What to produce: Count the lines below in which "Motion" appears, then give that number by itself.

Exercise input:
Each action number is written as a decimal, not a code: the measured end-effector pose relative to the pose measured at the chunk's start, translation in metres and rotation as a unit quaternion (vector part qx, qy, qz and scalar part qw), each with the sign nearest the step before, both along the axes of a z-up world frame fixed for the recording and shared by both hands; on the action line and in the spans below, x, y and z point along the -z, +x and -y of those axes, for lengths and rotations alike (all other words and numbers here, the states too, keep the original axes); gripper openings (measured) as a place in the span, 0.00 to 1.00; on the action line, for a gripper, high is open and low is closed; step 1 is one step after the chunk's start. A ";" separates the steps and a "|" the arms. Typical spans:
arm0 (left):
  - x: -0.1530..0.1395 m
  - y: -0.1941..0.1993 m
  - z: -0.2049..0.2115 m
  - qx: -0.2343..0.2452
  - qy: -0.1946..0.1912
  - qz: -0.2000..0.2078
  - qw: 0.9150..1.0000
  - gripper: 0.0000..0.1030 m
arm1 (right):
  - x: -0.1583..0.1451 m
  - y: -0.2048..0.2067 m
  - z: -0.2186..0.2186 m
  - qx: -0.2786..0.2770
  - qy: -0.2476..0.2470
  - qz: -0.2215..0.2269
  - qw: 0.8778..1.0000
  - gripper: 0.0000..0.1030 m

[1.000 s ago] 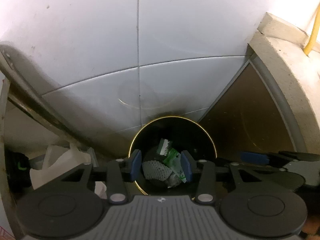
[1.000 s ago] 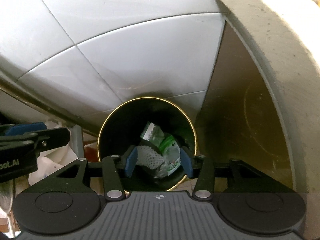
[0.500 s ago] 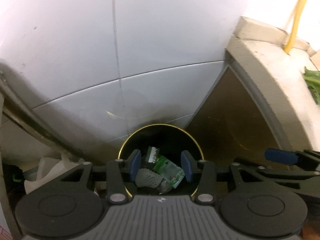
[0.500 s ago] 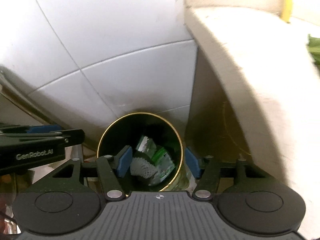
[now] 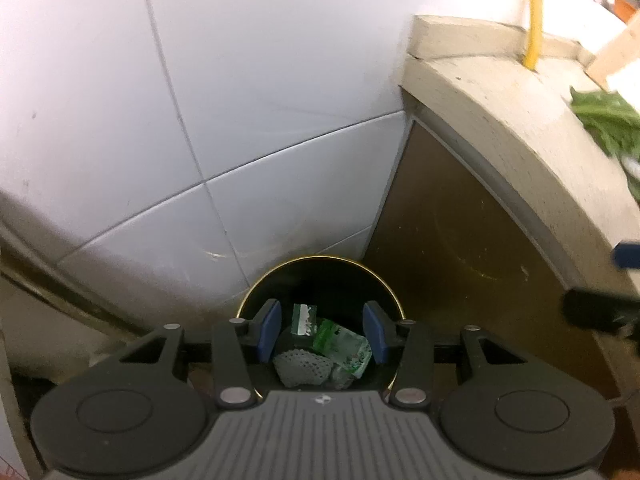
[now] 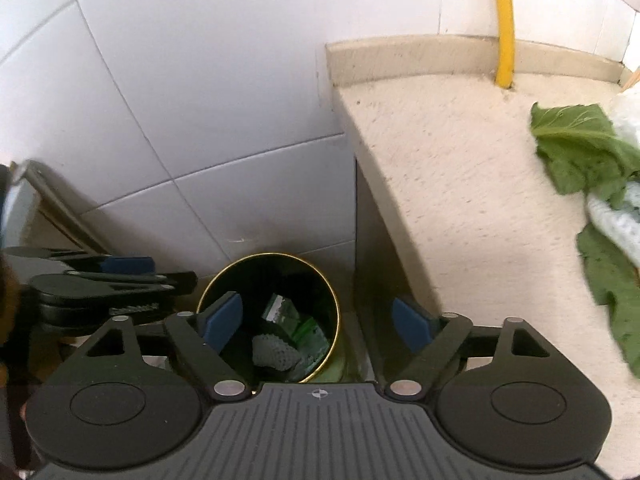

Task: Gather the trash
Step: 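Move both open tools back up to the trash pile on the counter, then grasp the red ice tea carton with the right tool while left tool grasps leaves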

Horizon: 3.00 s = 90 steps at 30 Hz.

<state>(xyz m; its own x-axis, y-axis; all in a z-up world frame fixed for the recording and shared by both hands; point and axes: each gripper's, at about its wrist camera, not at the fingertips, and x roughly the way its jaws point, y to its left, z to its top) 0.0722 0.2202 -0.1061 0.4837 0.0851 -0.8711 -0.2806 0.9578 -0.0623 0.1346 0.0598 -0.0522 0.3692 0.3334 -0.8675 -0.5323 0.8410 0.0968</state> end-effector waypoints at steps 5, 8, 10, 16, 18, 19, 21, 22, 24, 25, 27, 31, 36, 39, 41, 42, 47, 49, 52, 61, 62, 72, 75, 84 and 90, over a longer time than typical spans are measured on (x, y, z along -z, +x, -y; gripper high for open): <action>0.001 0.000 0.007 0.018 0.011 -0.001 1.000 0.38 | -0.016 -0.001 0.029 -0.004 0.006 0.018 1.000 0.91; 0.001 0.000 0.010 0.026 0.018 0.001 0.999 0.42 | -0.027 0.000 0.054 0.000 0.013 0.027 1.000 0.94; 0.000 0.000 0.013 0.028 0.024 0.005 0.999 0.44 | -0.035 0.000 0.071 0.008 0.014 0.039 0.999 0.95; -0.008 -0.005 0.019 0.038 0.008 0.036 0.999 0.48 | -0.052 -0.007 0.127 0.033 0.010 0.080 0.996 0.99; -0.013 -0.007 0.023 0.037 -0.004 0.051 0.998 0.53 | -0.056 -0.007 0.144 0.040 0.008 0.094 0.995 0.99; -0.015 -0.008 0.026 0.036 -0.011 0.058 0.998 0.58 | -0.058 -0.008 0.151 0.043 0.010 0.097 0.994 1.00; -0.021 -0.007 0.036 0.040 -0.019 0.066 0.997 0.61 | -0.062 -0.008 0.165 0.047 0.013 0.100 0.994 1.00; -0.025 -0.005 0.043 0.050 -0.017 0.069 0.996 0.62 | -0.062 -0.008 0.171 0.051 0.013 0.102 0.993 1.00; -0.034 0.002 0.055 0.072 -0.011 0.075 0.995 0.62 | -0.064 -0.004 0.181 0.065 0.012 0.103 0.992 1.00; -0.041 0.006 0.063 0.083 -0.009 0.082 0.993 0.63 | -0.065 -0.002 0.186 0.069 0.017 0.102 0.992 1.00; -0.053 0.012 0.076 0.097 -0.007 0.101 0.990 0.66 | -0.068 0.003 0.197 0.083 0.027 0.107 0.990 1.00; -0.076 0.027 0.101 0.136 -0.003 0.136 0.981 0.77 | -0.066 0.012 0.213 0.104 0.032 0.107 0.988 0.99; -0.085 0.050 0.128 0.176 0.000 0.143 0.974 0.78 | -0.067 0.019 0.235 0.127 0.047 0.106 0.985 0.99; -0.086 0.063 0.141 0.190 -0.001 0.143 0.971 0.78 | -0.067 0.024 0.248 0.139 0.053 0.109 0.983 0.99; -0.087 0.069 0.148 0.202 -0.005 0.140 0.969 0.79 | -0.068 0.025 0.255 0.150 0.050 0.115 0.981 1.00; -0.088 0.073 0.151 0.206 -0.008 0.134 0.969 0.79 | -0.068 0.026 0.258 0.153 0.050 0.116 0.980 1.00; -0.090 0.089 0.165 0.229 -0.009 0.142 0.963 0.79 | -0.066 0.032 0.277 0.181 0.047 0.117 0.975 1.00; -0.092 0.095 0.171 0.238 -0.009 0.147 0.960 0.79 | -0.065 0.034 0.282 0.189 0.046 0.115 0.974 1.00; -0.094 0.104 0.179 0.253 -0.007 0.149 0.956 0.79 | -0.064 0.036 0.288 0.200 0.041 0.119 0.972 1.00; -0.093 0.137 0.193 0.281 0.007 0.151 0.948 0.79 | -0.064 0.043 0.305 0.223 0.030 0.127 0.966 1.00; -0.093 0.141 0.195 0.285 0.007 0.151 0.947 0.79 | -0.064 0.044 0.307 0.226 0.029 0.129 0.965 1.00; -0.085 0.177 0.204 0.332 0.029 0.154 0.930 0.79 | -0.062 0.057 0.323 0.247 0.015 0.137 0.959 1.00; -0.083 0.187 0.207 0.355 0.035 0.151 0.922 0.79 | -0.059 0.061 0.325 0.246 0.002 0.140 0.959 1.00; -0.077 0.212 0.217 0.432 0.035 0.136 0.891 0.80 | -0.054 0.081 0.333 0.231 -0.010 0.143 0.962 1.00; -0.069 0.226 0.226 0.466 0.036 0.113 0.877 0.80 | -0.048 0.092 0.336 0.207 -0.016 0.136 0.969 1.00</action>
<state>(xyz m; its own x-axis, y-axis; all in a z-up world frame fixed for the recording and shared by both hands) 0.2977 -0.0062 -0.0376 0.5317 -0.3892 -0.7522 0.6386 0.7676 0.0542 0.2270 -0.2762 -0.0046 0.6816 0.0828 -0.7270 -0.1508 0.9881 -0.0290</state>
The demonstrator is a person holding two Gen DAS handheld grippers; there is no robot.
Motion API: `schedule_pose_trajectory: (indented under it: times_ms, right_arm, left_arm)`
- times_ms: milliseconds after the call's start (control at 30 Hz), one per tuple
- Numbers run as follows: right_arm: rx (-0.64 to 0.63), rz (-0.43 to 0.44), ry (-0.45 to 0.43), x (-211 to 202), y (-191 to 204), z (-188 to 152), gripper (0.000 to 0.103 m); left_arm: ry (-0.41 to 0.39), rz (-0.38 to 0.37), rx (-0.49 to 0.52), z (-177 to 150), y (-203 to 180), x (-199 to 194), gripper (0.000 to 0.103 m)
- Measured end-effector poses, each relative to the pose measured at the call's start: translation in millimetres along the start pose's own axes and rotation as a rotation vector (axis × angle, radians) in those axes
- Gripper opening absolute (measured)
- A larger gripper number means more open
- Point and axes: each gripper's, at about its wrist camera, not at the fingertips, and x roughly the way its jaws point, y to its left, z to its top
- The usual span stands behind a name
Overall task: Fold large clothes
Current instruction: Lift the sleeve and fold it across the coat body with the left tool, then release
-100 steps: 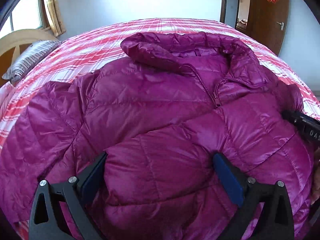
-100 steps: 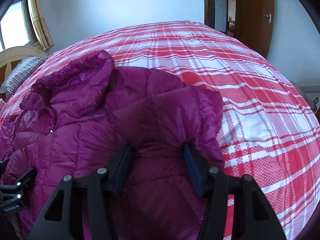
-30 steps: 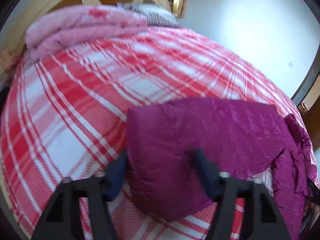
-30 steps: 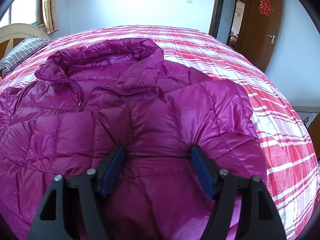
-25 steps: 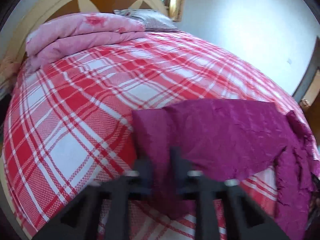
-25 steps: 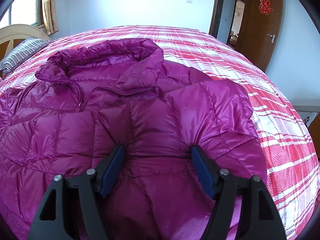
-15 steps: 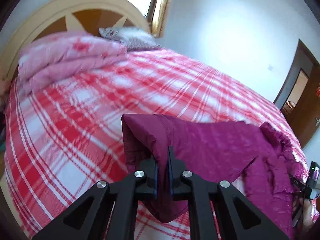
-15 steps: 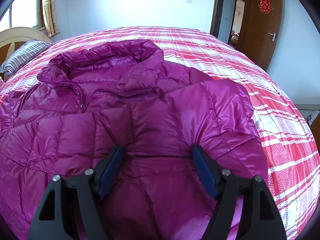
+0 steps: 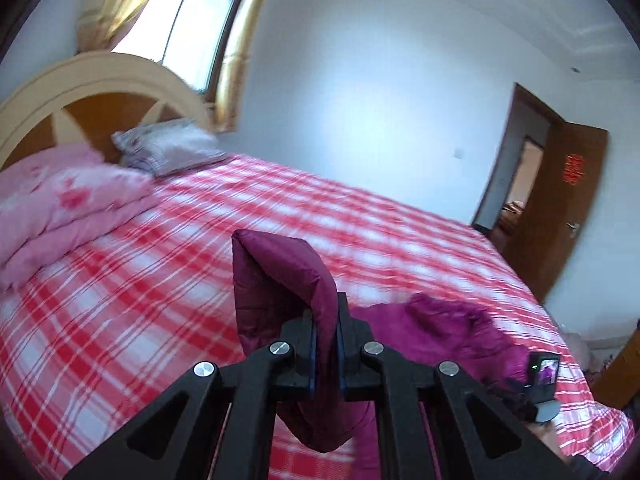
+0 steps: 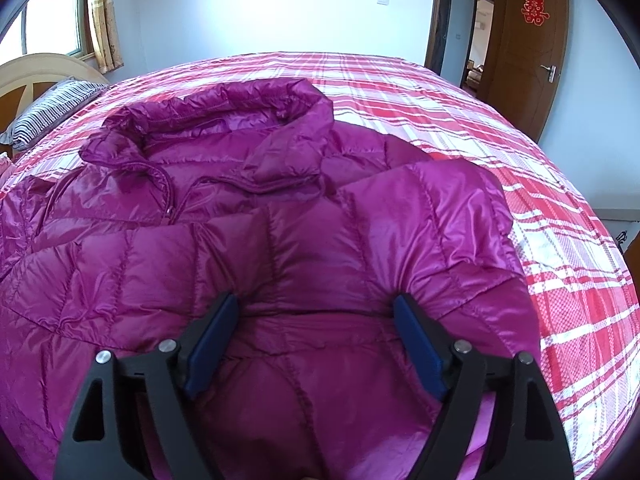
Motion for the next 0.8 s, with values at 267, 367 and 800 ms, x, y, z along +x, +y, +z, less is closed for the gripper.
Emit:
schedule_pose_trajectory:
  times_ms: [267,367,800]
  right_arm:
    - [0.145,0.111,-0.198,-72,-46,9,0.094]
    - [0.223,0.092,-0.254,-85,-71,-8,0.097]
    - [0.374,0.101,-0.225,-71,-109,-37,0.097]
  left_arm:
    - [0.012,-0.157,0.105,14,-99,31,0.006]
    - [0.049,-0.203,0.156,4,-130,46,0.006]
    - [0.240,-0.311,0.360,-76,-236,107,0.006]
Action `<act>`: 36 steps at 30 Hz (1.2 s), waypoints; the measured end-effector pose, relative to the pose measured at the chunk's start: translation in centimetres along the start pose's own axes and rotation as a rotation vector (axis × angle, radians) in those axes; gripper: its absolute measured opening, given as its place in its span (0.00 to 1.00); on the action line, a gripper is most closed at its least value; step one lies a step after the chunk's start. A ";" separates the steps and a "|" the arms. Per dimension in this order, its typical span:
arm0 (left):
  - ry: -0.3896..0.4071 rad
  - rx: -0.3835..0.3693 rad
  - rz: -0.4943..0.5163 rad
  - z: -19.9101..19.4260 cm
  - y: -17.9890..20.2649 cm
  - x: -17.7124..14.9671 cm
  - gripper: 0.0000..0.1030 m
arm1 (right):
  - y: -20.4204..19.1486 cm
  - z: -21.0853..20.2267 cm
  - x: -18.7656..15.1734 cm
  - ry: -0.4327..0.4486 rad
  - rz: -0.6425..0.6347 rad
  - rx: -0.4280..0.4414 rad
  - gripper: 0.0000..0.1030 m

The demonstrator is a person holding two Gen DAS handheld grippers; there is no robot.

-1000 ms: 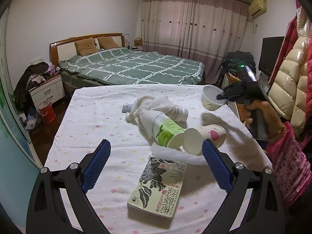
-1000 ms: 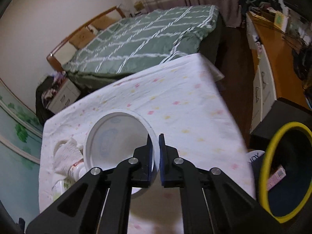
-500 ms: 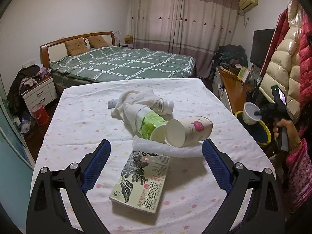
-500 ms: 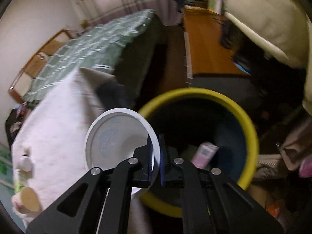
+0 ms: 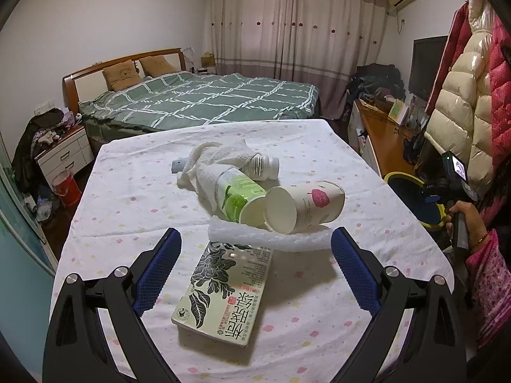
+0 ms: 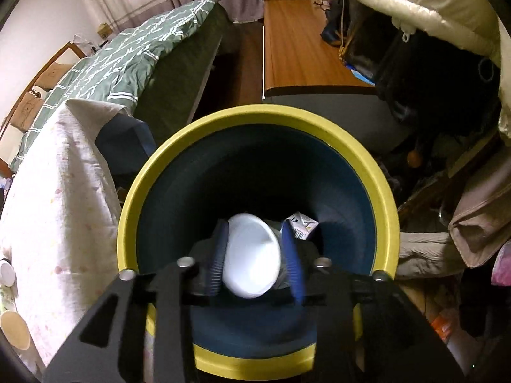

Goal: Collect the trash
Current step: 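Carry the white bowl to the bin and release it inside, then grasp the printed book with the left gripper and lift it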

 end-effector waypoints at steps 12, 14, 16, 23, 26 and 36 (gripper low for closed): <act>-0.081 -0.008 0.027 2.2 -1.5 -2.3 0.91 | -2.3 -3.1 -1.6 0.051 -0.066 0.066 0.40; -0.103 -0.023 0.034 3.0 -1.8 -2.6 0.91 | -2.8 -3.3 -1.8 0.051 -0.076 0.074 0.40; -0.124 -0.039 0.048 3.7 -2.1 -2.9 0.91 | -3.2 -3.4 -1.8 0.049 -0.084 0.079 0.40; -0.184 -0.024 0.081 6.3 -2.8 -3.4 0.91 | -4.0 -3.2 -2.1 0.048 -0.105 0.093 0.46; -0.213 -0.031 0.110 7.4 -2.8 -3.5 0.91 | -4.3 -3.1 -2.4 0.042 -0.114 0.097 0.46; -0.311 -0.066 0.090 10.1 -3.4 -3.9 0.73 | -4.3 -3.7 -3.1 0.047 -0.127 0.116 0.46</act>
Point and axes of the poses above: each gripper's, at about its wrist camera, not at the fingertips, and z roughly the way its jaws point, y to its right, x to its top, the point moved 2 cm from there along z, roughly the way its jaws point, and after that the axes turned 6 degrees about -y, right-handed, at the moved point
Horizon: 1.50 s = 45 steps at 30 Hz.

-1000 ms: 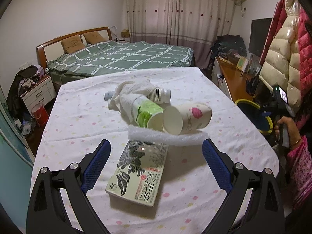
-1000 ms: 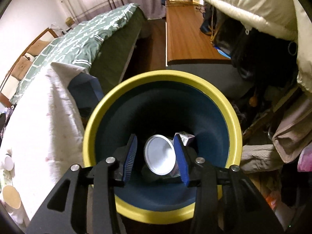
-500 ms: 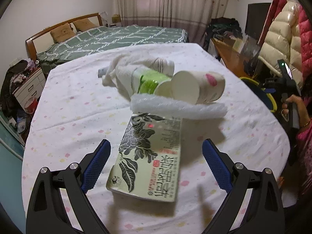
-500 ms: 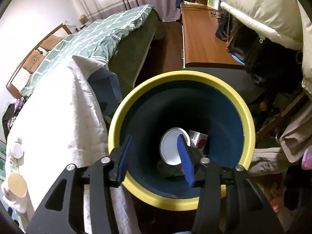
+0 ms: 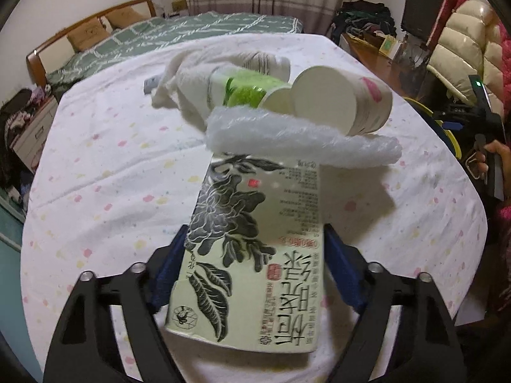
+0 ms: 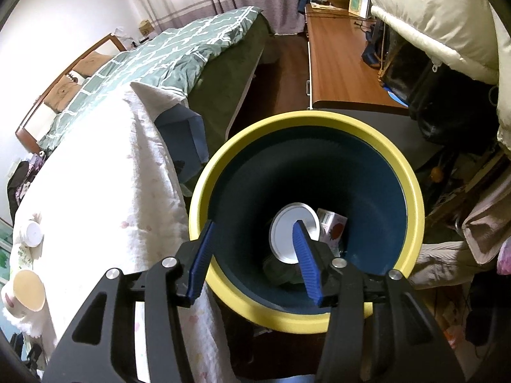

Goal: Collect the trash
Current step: 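Grasp the printed book with the left gripper and lift it, then carry the book over the yellow-rimmed bin and open the left gripper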

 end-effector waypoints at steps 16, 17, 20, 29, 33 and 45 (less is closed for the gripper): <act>-0.011 0.013 0.017 -4.7 1.1 -5.1 0.72 | 0.1 -1.5 -1.2 0.016 -0.012 0.034 0.46; -0.003 0.022 0.012 -5.4 1.0 -5.4 0.72 | 0.1 -1.6 -1.3 0.018 -0.013 0.036 0.46; 0.029 0.038 0.000 -7.6 1.0 -6.0 0.72 | 0.2 -2.0 -1.6 0.028 -0.013 0.046 0.46; 0.154 0.026 0.040 -12.5 4.1 -3.8 0.72 | 1.3 -4.1 -2.2 0.077 -0.006 0.064 0.46; 0.187 -0.061 0.099 -11.9 7.9 -0.4 0.72 | 2.1 -5.4 -2.9 0.103 -0.001 0.065 0.46; 0.185 -0.273 0.342 -6.6 24.8 11.4 0.72 | 8.0 -9.4 -6.4 0.181 0.019 -0.057 0.47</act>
Point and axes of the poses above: each gripper's, at about its wrist camera, not at the fingertips, and z roughly the way its jaws point, y to its right, x to its top, the point moved 2 cm from there along z, roughly the way its jaws point, and after that the axes turned 6 degrees about -y, right-handed, at the moved point
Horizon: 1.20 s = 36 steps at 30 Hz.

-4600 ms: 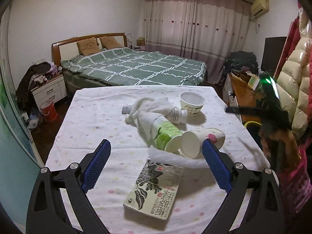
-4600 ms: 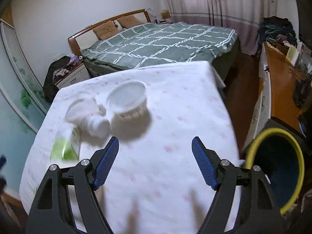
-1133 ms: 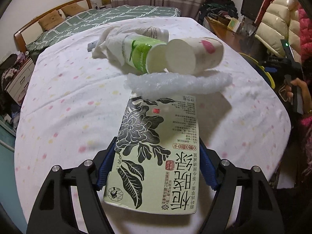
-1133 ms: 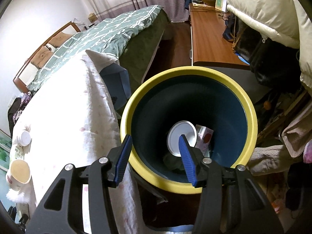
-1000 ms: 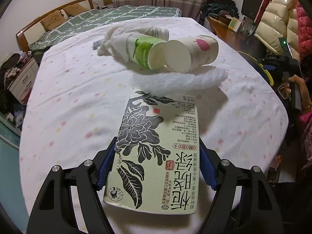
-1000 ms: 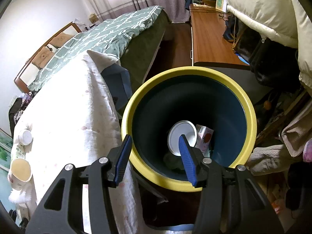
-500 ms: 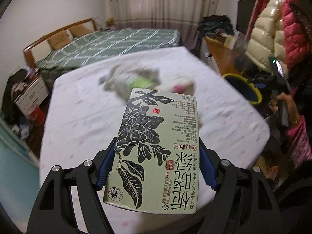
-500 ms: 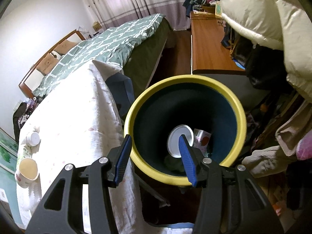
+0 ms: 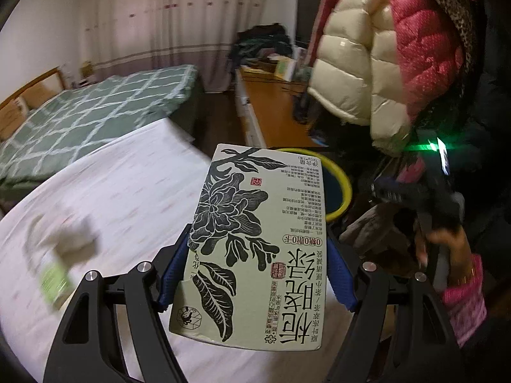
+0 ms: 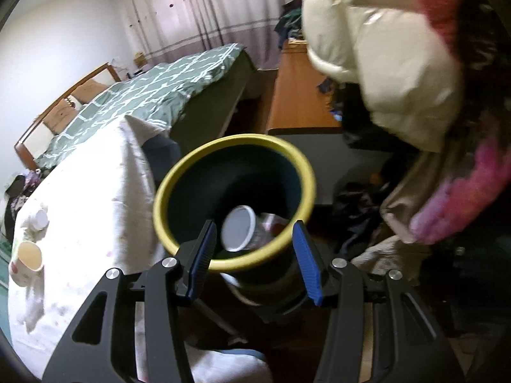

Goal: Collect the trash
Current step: 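Carry the book over the yellow-rimmed bin and open the left gripper, then move both grippers back over the table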

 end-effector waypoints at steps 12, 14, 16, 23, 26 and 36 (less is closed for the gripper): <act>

Response to the task: 2